Uzun zamandır “Kuka bugün çok mutlu. Neden mi?” sorusuyla
videolar çekiyor ve yakınlarıma her bulduğum sebep için çektiğim bu videoları
paylaşıyorum. Mutsuzluk gibi mutluluğun da paylaşılarak arttığını
düşündüğümden, videoların yakınlarım üzerinde etkilerini gözlemleme
fırsatı buluyorum.Biraz da analitik bir
kişilik olduğumdan bilimsel ve felsefik
yaklaşımlarla mutluluk ne kadar ele alınmış araştırmak istedim. Neden mi? Belki
sebeplerime bir yenisini daha eklerim ve belki bu sebepleri senin de fark
etmeni sağlarım diye.
Aslında tek tek çevremizdeki insanlara mutluluğun
tarifini yapmalarını istediğimizde
alacağımız yanıtlar genelde net olmayıp, tarifleme hep sıkıntı
olmaktadır. İnsanların tariflemekte bu kadar zorlandıkları bu hisse ulaşmaları
nasıl mümkün olacaktır? Tanımlayamıyorum, ama istiyorum.
Aslında yaşamımızın büyük bir çoğunluğu mutluluğu
arayarak geçiyor.
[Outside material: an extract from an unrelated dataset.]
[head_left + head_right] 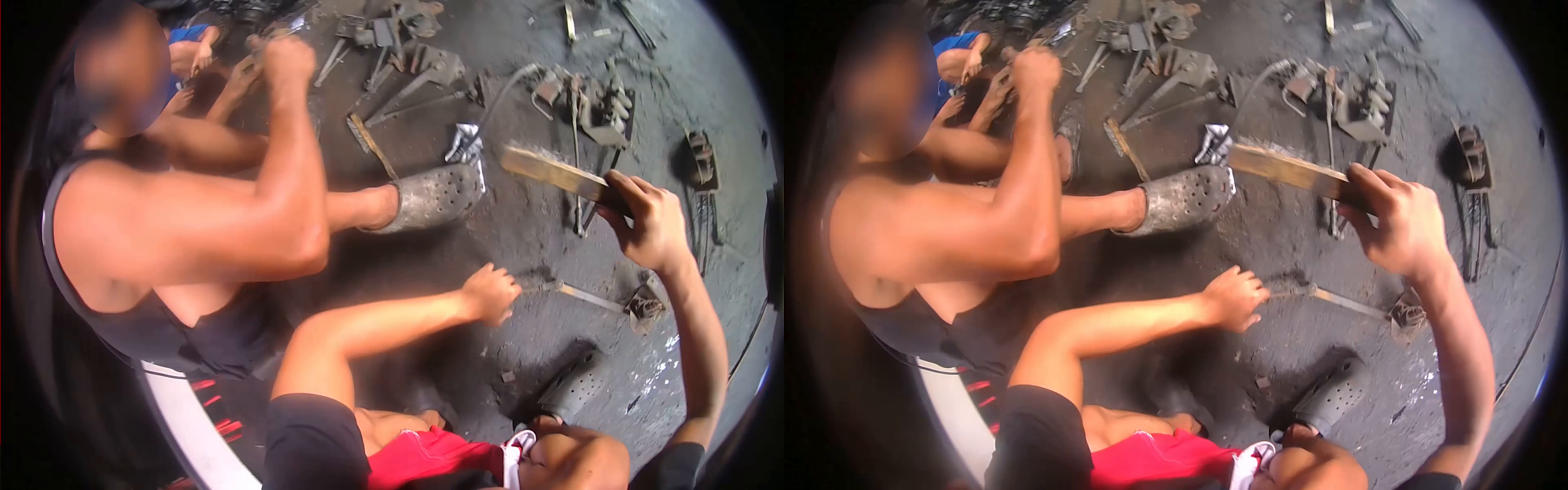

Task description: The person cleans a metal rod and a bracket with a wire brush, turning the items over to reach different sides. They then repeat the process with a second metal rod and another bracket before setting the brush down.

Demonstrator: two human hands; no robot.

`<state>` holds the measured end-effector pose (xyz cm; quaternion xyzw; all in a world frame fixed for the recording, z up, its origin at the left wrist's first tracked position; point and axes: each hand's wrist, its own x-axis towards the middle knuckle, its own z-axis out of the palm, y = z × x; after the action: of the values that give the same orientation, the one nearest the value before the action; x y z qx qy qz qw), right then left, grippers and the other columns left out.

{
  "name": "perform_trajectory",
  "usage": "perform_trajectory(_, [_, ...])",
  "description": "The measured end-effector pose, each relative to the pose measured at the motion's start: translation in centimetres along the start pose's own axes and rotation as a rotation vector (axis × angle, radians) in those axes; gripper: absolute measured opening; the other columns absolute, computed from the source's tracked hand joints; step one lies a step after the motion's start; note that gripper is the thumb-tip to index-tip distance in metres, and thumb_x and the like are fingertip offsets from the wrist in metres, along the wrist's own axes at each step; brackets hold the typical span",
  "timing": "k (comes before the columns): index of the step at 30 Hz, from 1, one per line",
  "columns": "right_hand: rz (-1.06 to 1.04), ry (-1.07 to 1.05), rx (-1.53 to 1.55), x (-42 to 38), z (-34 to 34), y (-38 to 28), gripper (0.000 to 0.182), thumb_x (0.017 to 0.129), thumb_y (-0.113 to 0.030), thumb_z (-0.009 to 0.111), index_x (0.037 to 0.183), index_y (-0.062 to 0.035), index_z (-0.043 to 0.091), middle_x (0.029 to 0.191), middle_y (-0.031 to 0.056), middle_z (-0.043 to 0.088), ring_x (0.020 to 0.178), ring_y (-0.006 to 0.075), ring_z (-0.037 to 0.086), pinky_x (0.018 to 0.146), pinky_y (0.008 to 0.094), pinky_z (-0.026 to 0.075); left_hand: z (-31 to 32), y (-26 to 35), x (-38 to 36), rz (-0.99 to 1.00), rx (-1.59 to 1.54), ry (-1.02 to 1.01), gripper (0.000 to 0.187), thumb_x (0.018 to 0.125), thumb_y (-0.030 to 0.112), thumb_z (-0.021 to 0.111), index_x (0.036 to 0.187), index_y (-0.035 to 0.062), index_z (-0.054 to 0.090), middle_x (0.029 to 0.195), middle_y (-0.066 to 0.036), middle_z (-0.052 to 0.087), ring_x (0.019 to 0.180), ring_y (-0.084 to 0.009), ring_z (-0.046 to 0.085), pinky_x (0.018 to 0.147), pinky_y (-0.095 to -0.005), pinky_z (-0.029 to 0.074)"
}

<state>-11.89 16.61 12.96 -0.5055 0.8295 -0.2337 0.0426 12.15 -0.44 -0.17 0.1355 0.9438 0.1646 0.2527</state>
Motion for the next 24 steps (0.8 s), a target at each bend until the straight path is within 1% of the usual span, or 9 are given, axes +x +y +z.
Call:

Bu nedenle konu başlığımı “mutluluk yolunda” olarak seçtim.
Vücudumuza nörotransmitterlerin dışardan alsak mesela.
Dopamin, seratonin ve endorfin hormon takviyesi yapsak.
Nörotransmitterler sinir hücreleri arasında elektrik
sinyallerini taşımakla görevli hormonlardır. Elektrik sinyalleri formunda gelen
mesajları bir sinir hücresinden diğerine kimyasal olarak aktarırlar.
Nörotransmitter olarak adlandırılan bu yapılar beynin işleyişinde hayati role
sahiptirler. Bilim şu ana kadar 200’ün üzerinde nörotransmitter tespit
etmiştir. Endorfin de bunların en önemlilerindendir.
Endorfin genelde hazla ilişkilendirilse de, endorfinin
birincil tetikleyicileri stres ve acıdır. Hipotalamus olarak bilinen beyin
bölgesi cinsel fonksiyonlar, nefes alma, açlık ve duygular gibi birçok
fonksiyondan sorumludur. Hipotalamus duygu durumları ile yakından ilişkili
limbik sistemin bir parçasıdır. Eğer endorfin bu bölgeye erişirse, haz ve
mutluluk hissi ortaya çıkar. Bununla birlikte, çok fazla endorfin salgısı
öfkeye, çok nadir olmakla birlikte obsesif-kompulsif bozukluğa sebep olur.
Uyarı verdiğiniz tepki beynin salgıladığı endorfine bağlıdır.
Vucud kimyamızda dengeli olması gereken bu hormanlar
elbette mutlu olmamız için tek etken değildir. Mutluluğa eğiliminizin de olması
gerekir. Bu hormanların eksiklikleri bazı tedavi sonuçlarında dengeye
ulaşabilir, ama hiçbir kimyasal sorunumuz yokken mutsuzluk sadece bizim tercihimiz
olabilir.
Şimdi bazı düşünürlerin mutluluğa yaklaşımlarından
bahsedelim.
Eflatun’a göre mutluluk;
“Bilge ve iyi olmak” olarak
yorumlanırken, mutluluğa ulaşmanın ancak erdem ile mümkün olabileceği ve ancak
iyilik ile sağlanabileceğidir. Bu nedenle iyilik hayatın amacıdır, ve içinde bu
duyguyu barındıran da mutludur .
Epikür’e göre
mutluluk; yaşamdan zevk almaktır ancak düşünüp
tartarak. Uzun vadede mutluluk için anlık acılara katlanmak mı? Yoksa
şimdiki hazza odaklanıp, uzun vadede yaşanacak acıyı kabullenmek mi? Yani
Mutluluk, hesap kitap işidir. Epikür’e göre mutluluk insanın içindedir. Mutlu
olmak için bir dost ile sohbet yeterlidir. Mutluluk için maddi bir gereksinime
ihtiyacı yoktur.
Descartes’e göre mutluluk; mutluluk tam bir ruh
memnunluğu ve iç hoşnutluğundan ibarettir. Mutluluk talih sonucu elde edilecek
bir şey değil, aksine talihten yardım göremeyen bilgelerde bulunur. Descartes
mutlu bir hayat sürmek için üç kurala uymak gerektiğini belirtir.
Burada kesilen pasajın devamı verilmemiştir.